2) [to speed up production].


That sounds reasonable to me.

QUOTE
Raygun is arguing form his experience of handling the gun, I'm arguing the historic facts of it's use.


I'm arguing both, actually. If I didn't think you were mistaken about how the volley sight was used, I wouldn't bother to reply.
Drain Brain
QUOTE (Snow_Fox)
Let's not push it dear. My grandfather had a most unnatural, for a frenchman, fondness for the English, which he passed on to me, but lets not go too far. beret.gif

Je m'excuse, monsieur - c'est ne fait rien! Sarcasme, non?
Snow_Fox
Something about getting liberated from the Nazi's by the Brits did it for my grand father. Silly little things I guess.
FlakJacket
QUOTE (Drain Brain)
Je m'excuse, monsieur - c'est ne fait rien! Sarcasme, non?

Sarcasm? She's American remember. You'll have to start explaining the whole concept of it from the beginning... wink.gif
Drain Brain
QUOTE (FlakJacket)
Sarcasm?

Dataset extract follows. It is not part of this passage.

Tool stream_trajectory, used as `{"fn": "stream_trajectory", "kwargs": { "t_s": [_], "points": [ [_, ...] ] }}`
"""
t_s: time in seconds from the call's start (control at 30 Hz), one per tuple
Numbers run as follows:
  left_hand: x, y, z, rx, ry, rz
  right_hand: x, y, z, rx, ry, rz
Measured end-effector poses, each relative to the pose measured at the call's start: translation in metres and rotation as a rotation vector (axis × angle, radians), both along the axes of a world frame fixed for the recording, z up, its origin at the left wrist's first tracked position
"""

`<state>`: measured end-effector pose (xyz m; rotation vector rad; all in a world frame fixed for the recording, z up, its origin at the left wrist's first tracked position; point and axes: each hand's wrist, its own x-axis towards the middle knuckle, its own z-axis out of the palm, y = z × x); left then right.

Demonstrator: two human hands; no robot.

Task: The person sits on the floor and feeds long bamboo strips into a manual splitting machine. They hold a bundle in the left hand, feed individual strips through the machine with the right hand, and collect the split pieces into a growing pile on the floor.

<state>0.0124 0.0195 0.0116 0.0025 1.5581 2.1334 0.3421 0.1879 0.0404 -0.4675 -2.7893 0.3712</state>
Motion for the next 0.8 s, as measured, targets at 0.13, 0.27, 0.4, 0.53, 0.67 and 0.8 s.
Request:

She's American remember. You'll have to start explaining the whole concept of it from the beginning... wink.gif

ouch...
Siege
Well, yes. But that's only because the American military works.

-Siege
Hot Wheels
Trust me, she knows sarcasm!
spotlite
back on topic breifly - favourite gun has GOT to be the Gyrojet. Packing AV ammo if you can get it, it just rawks.
Ed_209a
Handgun? Glock 21 in .45ACP; M1911-based .45

SMG? H&K UMP in .45

Assault rifle? H&K G36, M16A2/M4, Steyr AUG; all in 5.56. Willing to try a century series AK in 7.62x39.

Sniper? Anything well made from 7.62 NATO to .338 Lapua. Not a fan of .50BMG for antipersonnel work.

AMR? 14.5mm or .50BMG for soft targets. 20x83mm or 25x59 for heavier targets. Laser designator from then on. (with a Paladin 10 miles behind me, or a jet above me.)